The workers of the subject firm did not perform additional, value-added 
production processes or services directly to any of the certified 
primary firms during the investigation period. Thus, the subject firm 
workers are not eligible for TAA as downstream producers under 
secondary impact. Further, the subject firm is not an upstream supplier 
because it did not provide services to a TAA-certified firm during the 
investigation period.
    The petitioner also alleged that increased imports of foreign-
produced automobiles negatively impacted business of the subject firm 
and, therefore, workers who perform sales and service of domestic 
automobiles should be eligible for TAA.
    When assessing a worker group's eligibility to apply for TAA, the 
Department exclusively considers imports of articles like or directly 
competitive with those manufactured by the subject firm or services 
like or directly competitive with those supplied by the workers of the 
subject firm during the relevant period.
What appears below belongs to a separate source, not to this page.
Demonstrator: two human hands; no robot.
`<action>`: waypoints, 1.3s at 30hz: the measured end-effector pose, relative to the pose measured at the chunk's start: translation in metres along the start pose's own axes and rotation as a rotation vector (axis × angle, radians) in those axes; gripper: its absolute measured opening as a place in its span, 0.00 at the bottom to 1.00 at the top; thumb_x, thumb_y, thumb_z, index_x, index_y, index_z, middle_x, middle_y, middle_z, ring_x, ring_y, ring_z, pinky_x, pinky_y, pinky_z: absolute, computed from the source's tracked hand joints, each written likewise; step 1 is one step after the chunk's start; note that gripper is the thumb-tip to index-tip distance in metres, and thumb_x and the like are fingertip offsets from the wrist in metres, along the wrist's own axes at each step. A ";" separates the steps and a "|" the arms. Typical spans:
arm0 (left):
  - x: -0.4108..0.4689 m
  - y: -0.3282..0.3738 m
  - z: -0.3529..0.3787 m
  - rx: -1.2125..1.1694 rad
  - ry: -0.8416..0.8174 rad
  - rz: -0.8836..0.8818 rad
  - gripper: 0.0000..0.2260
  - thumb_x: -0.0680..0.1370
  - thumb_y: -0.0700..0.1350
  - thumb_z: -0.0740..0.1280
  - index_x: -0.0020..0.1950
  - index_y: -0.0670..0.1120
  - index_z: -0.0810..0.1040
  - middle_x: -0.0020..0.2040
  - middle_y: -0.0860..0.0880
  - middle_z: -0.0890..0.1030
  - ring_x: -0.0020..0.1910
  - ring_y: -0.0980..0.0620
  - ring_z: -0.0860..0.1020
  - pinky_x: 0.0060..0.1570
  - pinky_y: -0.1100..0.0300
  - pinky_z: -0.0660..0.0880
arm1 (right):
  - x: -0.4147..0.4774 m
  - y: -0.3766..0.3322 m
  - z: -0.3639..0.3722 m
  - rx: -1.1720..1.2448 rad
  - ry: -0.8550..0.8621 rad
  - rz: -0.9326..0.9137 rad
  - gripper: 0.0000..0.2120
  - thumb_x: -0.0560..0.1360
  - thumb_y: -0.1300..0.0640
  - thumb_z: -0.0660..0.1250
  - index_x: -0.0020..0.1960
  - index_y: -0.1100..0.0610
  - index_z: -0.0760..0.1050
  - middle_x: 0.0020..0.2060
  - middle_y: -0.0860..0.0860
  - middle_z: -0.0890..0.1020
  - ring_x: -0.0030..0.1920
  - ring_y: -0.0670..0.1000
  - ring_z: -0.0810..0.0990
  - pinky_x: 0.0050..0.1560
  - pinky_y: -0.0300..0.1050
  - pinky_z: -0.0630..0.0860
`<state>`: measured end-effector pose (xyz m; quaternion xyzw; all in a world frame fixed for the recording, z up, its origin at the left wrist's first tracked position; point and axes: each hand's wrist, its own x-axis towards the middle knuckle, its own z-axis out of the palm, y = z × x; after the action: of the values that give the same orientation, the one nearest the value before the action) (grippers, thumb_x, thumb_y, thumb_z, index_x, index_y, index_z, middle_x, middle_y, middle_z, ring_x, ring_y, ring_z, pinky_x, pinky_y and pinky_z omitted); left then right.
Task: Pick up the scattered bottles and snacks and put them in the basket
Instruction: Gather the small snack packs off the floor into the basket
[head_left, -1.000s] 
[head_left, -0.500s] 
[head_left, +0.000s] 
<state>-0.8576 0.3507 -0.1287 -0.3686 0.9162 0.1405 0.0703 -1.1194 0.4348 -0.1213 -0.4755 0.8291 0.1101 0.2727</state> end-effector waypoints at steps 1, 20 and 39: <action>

It was revealed during the 
initial investigation that the subject firm neither imported services 
like or directly competitive with the services supplied by worker group 
nor shifted to or acquired from foreign country services like or 
directly competitive with the services supplied by worker group.
    The petitioners did not supply facts not previously considered and 
did not provide any documentation indicating that there was either (1) 
a mistake in the determination of facts previously considered or (2) a 
misinterpretation of facts or of the law justifying reconsideration of 
the initial determination.
    After careful review of the request for reconsideration, the 
Department determines that 29 CFR 90.18(c) has not been met.

Conclusion

    After review of the application and investigative findings, I 
conclude that there has been no error or misinterpretation of the law 
or of the facts which would justify reconsideration of the Department 
of Labor's prior decision. Accordingly, the application is denied.

    Signed in Washington, DC, this 16th day of February, 2010.
Del Min Amy Chen,
Certifying Officer, Division of Trade Adjustment Assistance.